Looking at a network of disorders and disease using Gephi


Lab Reports, Networks

Introduction

I’ve always been interested in looking at network data and wondered how they were made. We humans can never be immune to health problems. Many people die from severe illness around the world, and there are still many other diseases that have no cure. I decided to take this opportunity to look at common disorders with links to disease genes.

Some questions I wanted to answer were:

  • Which diseases are the more common than others?
  • How are certain diseases and disorders linked to each other?

Inspiration

  1. Air Transportation Network
    This air transportation network attracted my attention because of the layout. Not only each color represents different continents, the links are very clear. The best part about this visualization is that it shows rough outline of the world map, which makes it easier for the audience to pin point where in the world the clusters are located.

2. Audience Visualization of people discussing Chatbots

This visualization represents specific group of people talking about chat bots. I love the clarity of tables and colors associated with it and information is easy to grasp. Majority of the people who are talking about chat bots are people in tech!

Materials

  1. Gephi wiki Data Sets – Github repository with Gephi datasets
  2. Gephi Software – A free open-source software that allows creating network and graph data

Methods

  1. Search Dataset

Searching for the right dataset always takes a lot of time. I mainly explored two different website: Casos and Gephi wiki. There were some really interesting datasets. Initially, I was looking into the Marvel Universe, however the dataset was so large that it would stop Gephi from running. So I decided to go for my secondary option with a biological network, Diseasome: a network of disorders and disease genes.
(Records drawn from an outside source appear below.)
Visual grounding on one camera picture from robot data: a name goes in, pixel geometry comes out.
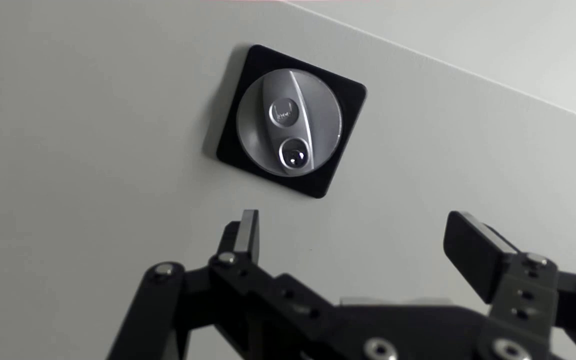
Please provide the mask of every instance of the circular metal plate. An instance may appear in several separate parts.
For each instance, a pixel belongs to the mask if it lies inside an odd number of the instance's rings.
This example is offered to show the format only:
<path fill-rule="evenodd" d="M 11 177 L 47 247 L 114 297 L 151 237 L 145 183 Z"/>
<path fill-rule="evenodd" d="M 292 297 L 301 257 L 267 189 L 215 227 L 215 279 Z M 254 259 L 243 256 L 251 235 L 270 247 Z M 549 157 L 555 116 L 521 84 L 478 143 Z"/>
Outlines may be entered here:
<path fill-rule="evenodd" d="M 270 108 L 263 103 L 263 84 L 268 76 L 290 76 L 301 89 L 305 108 L 292 100 L 274 102 Z M 281 149 L 268 139 L 268 123 L 290 128 L 301 113 L 306 113 L 310 128 L 312 153 L 301 152 L 299 141 L 286 138 Z M 343 135 L 343 109 L 335 91 L 321 77 L 303 69 L 274 69 L 248 86 L 237 113 L 237 132 L 246 153 L 267 172 L 285 177 L 306 176 L 331 160 Z M 299 167 L 303 160 L 312 155 L 310 167 Z"/>

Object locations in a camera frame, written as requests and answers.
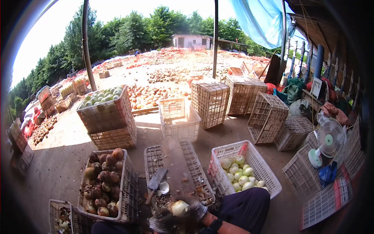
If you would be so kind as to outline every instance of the dark trousers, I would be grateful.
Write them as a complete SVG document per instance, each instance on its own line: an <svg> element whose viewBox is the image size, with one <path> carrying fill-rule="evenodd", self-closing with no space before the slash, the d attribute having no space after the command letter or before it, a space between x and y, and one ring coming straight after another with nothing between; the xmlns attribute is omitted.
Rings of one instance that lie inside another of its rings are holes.
<svg viewBox="0 0 374 234"><path fill-rule="evenodd" d="M264 226L270 206L270 194L263 188L251 188L224 196L218 217L241 227L252 234L259 234ZM96 222L92 234L128 234L123 227L114 223Z"/></svg>

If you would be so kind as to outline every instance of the sky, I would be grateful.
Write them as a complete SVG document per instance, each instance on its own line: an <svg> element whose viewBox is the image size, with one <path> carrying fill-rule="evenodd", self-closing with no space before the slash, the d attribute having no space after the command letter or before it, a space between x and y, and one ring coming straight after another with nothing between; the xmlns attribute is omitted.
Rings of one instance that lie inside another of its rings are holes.
<svg viewBox="0 0 374 234"><path fill-rule="evenodd" d="M82 1L59 0L35 23L23 41L13 65L12 87L23 77L27 77L35 68L40 58L47 55L51 45L58 44L64 39L65 28L73 19ZM189 0L183 2L175 0L90 0L91 9L96 10L97 20L104 23L114 17L125 17L131 10L136 10L144 16L153 13L154 8L164 5L170 10L179 10L185 15L191 15L198 10L202 18L214 16L213 0ZM286 5L286 12L292 12ZM235 18L234 10L228 0L218 1L219 19Z"/></svg>

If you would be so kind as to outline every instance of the crate of onions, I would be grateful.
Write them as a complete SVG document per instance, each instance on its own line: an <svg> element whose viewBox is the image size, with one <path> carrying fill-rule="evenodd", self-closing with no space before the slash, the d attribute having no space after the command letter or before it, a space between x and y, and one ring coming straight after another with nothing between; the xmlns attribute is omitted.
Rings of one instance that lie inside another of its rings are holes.
<svg viewBox="0 0 374 234"><path fill-rule="evenodd" d="M272 199L282 191L277 177L248 140L213 148L208 173L220 196L258 187L266 189Z"/></svg>

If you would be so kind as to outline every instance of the crate of pomelos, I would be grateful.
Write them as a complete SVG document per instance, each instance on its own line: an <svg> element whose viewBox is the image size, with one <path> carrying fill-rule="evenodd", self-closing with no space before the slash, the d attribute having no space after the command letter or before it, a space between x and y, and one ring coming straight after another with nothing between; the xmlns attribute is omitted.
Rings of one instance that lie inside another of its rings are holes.
<svg viewBox="0 0 374 234"><path fill-rule="evenodd" d="M77 113L89 134L128 127L133 116L127 85L87 94Z"/></svg>

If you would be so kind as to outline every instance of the person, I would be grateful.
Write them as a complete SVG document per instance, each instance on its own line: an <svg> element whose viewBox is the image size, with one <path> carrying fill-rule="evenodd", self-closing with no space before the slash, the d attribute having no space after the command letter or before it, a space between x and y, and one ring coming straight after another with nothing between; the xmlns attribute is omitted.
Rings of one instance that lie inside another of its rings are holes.
<svg viewBox="0 0 374 234"><path fill-rule="evenodd" d="M187 198L182 200L189 204L184 218L193 218L206 227L201 233L259 234L264 226L270 206L270 194L263 188L251 188L224 196L216 215L209 212L208 208L199 201ZM171 226L175 223L175 219L171 216L169 214L161 219L151 217L149 227L153 230L153 233L169 234L170 222L172 222ZM91 233L128 234L129 232L118 225L96 222Z"/></svg>
  1. Visualization Inspiration

I went online looking for some awesome network visualizations. There were many that were simple and some really good visual representations of different type of datasets. I definitely looked for visualizations that were clean, neat and well laid out. I also considered the aesthetics of the visualization.

  1. Visualizing Data

The Diseasome dataset came as a .gexf file, which was a graph file. I imported this into Gephi and started trying out different options with the visuals. I was confused in the beginning because there were so many options. But after a little while, I understood what I was doing. In the overview tab, I could choose the type of layout I wanted. I finally chose to do a Fruchterman Reingold layout. This turns the visual in a circle, and places the related network around the same area. From here I went to statics to do a modularity run using weights, which detects the community. To make the colors consistent by community, I went to appearance > partition by modularity and changed the colors accordingly. This made my visualization more colorful and was clear where the community were. In the preview, I could do more modifications to the visuals; like labeling, font and color. This was simple to do compared to the overview. I made another network visual, but with a different layout, Force Atlas 2. This basically makes a linear model, that gives distance with different communities. After using Force Atlas2 layout, I took the same steps in appearance to improve the visuals. When all the visualizations were done, I exported the files to svg and saved it as JPEG images.

 Results

Fruchterman Reingold layout

This is the Fruchterman Reingold layout. The different communities are grouped by color. The label size depends on the size of the node. It is clear that cancers are the most dominant disease out of them all. I did not know deafness had a great portion too! There are certain clusters around the layout, like cancer, diabetes, mental health and more. I removed the ‘gene’ labels because they made the visual even more text heavy than it is right now. It looks better with less text. I decided to keep the others because I wanted to represent how dominant some diseases are compared to others.

Fruchterman Reingold layout on a black background with no labels

I created this to see how my network would look without the labels on a dark background. It looks like a disease itself. I love how the colors show very vividly on a black canvas and it’s a perfect circle.

Force Atlas2 layout of Diseasome

Force Atlas2 made the visualization more clustered compared to Fruchterman Reingold layout. I had to remove a lot of labels that had in-degree of 1-5 because it made the dominant labels hard to read. This way the visual looked cleaner. Like the other layout, this also clearly delivers the message that cancer is one of the most common disease compared to others that exist today.

Reflection

Gephi definitely has a learning curve. Even though there are tutorials that are easy to follow, sometimes the visualization would not come out the way I wanted it too. It is also not the most intuitive software because it does not have an undo functionality. The Gephi file has to be constantly saved each time a new visualization is rendered. Even with so much frustration with the software, I loved trying new visualizations to see how they turn out.

If I were to expand on this project, I would try looking for other layouts, for example circular layout and create a network from there. I would also like to learn how to make the visual cleaner. I did try my best to make it clear in my current visualization, but I would want to improve on it more. I think there is potential. Adding interaction to the map would be an option as well.